Starting from the first line, set down the entire listing exactly.

►

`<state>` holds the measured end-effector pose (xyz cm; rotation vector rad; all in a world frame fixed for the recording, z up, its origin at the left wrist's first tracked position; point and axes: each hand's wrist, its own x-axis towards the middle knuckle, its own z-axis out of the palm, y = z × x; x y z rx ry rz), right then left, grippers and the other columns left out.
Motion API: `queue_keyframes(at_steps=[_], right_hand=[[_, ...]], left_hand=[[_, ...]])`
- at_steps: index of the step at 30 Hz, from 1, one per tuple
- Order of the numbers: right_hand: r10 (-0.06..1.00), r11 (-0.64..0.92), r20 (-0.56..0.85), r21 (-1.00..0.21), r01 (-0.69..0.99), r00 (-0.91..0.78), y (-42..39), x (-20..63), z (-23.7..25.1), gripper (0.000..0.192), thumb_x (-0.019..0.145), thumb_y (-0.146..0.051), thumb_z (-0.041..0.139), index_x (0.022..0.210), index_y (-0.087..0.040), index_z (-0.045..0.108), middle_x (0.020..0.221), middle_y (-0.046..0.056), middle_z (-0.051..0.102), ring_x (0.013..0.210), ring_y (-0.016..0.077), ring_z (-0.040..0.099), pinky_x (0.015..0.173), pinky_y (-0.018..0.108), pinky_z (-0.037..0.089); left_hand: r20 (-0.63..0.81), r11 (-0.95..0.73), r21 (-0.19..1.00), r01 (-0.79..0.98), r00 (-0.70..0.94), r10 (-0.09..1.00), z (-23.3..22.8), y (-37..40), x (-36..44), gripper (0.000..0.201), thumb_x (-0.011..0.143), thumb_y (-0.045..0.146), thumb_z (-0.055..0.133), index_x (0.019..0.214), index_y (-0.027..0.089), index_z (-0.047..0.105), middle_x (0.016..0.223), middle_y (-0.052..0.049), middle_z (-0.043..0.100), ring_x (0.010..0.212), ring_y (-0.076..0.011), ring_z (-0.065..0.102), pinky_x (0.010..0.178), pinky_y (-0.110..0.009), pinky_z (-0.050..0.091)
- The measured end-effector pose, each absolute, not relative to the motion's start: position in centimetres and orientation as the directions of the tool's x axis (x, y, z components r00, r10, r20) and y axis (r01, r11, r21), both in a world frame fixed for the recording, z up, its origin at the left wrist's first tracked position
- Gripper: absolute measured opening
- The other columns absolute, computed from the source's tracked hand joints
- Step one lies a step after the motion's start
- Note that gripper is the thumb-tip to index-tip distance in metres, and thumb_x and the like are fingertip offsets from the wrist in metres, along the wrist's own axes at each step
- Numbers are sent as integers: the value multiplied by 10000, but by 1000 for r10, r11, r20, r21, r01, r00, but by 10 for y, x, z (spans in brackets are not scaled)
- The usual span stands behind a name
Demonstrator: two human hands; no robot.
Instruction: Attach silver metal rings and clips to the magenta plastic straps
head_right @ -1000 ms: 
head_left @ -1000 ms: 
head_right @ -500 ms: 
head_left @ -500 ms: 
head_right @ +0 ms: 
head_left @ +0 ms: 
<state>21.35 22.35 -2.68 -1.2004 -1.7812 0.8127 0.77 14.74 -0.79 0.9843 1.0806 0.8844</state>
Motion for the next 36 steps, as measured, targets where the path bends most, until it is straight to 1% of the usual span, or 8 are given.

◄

◆ Your solution
`<state>` holds the measured end-effector pose (xyz cm; rotation vector rad; all in a world frame fixed for the recording, z up, its origin at the left wrist's first tracked position; point and axes: each hand's wrist, its own x-axis towards the middle knuckle, its own z-axis out of the palm, y = z × x; x y z rx ry rz), right then left, grippers and the other columns left out.
Motion API: `queue_keyframes(at_steps=[_], right_hand=[[_, ...]], left_hand=[[_, ...]])`
- at_steps: index of the step at 30 Hz, from 1, one per tuple
- Order of the numbers: right_hand: r10 (-0.06..1.00), r11 (-0.64..0.92), r20 (-0.56..0.85), r21 (-1.00..0.21), r01 (-0.69..0.99), r00 (-0.91..0.78), y (-42..39), x (-20..63), z (-23.7..25.1), gripper (0.000..0.192), thumb_x (-0.019..0.145), thumb_y (-0.146..0.051), thumb_z (-0.041..0.139), index_x (0.022..0.210), index_y (-0.087..0.040), index_z (-0.045..0.108), middle_x (0.020..0.221), middle_y (-0.046..0.056), middle_z (-0.051..0.102), ring_x (0.013..0.210), ring_y (-0.016..0.077), ring_z (-0.040..0.099), pinky_x (0.015..0.173), pinky_y (-0.018..0.108), pinky_z (-0.037..0.089); left_hand: r20 (-0.63..0.81), r11 (-0.95..0.73), r21 (-0.19..1.00), r01 (-0.79..0.98), r00 (-0.70..0.94), r10 (-0.09..1.00), z (-23.3..22.8), y (-37..40), x (-36..44), gripper (0.000..0.201), thumb_x (-0.011..0.143), thumb_y (-0.045..0.146), thumb_z (-0.055..0.133), index_x (0.019..0.214), index_y (-0.027..0.089), index_z (-0.047..0.105), middle_x (0.016..0.223), middle_y (-0.052..0.049), middle_z (-0.043..0.100), ring_x (0.010..0.212), ring_y (-0.076..0.011), ring_z (-0.065..0.102), pinky_x (0.010..0.178), pinky_y (-0.110..0.009), pinky_z (-0.050..0.091)
- The measured end-effector pose, each absolute, not relative to the motion's start: position in centimetres and orientation as the directions of the tool's x axis (x, y, z components r00, r10, r20) and y axis (r01, r11, r21), both in a world frame fixed for the recording, z up, its origin at the left wrist's first tracked position
- Gripper: absolute measured opening
- The other columns absolute, computed from the source's tracked hand joints
- Step one lies a step after the motion's start
- Note that gripper is the thumb-tip to index-tip distance in metres, and thumb_x and the like are fingertip offsets from the wrist in metres, along the wrist's own axes at each step
- Numbers are sent as integers: the value multiplied by 10000, but by 1000 for r10, r11, r20, r21, r01, r00, but by 10 for y, x, z (spans in brackets are not scaled)
- The usual span stands behind a name
Demonstrator: two human hands; no robot.
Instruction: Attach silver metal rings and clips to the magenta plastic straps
head_right @ -1000 ms: 
head_left @ -1000 ms: 
head_right @ -500 ms: 
head_left @ -500 ms: 
head_right @ +0 ms: 
head_left @ +0 ms: 
<state>21.35 22.35 -2.68 -1.2004 -1.7812 0.8127 0.77 14.74 -0.79 0.9843 1.0806 0.8844</state>
Motion for the next 36 steps, as measured, targets where the path bends most, until it is straight to 1% of the usual span, or 8 are given.

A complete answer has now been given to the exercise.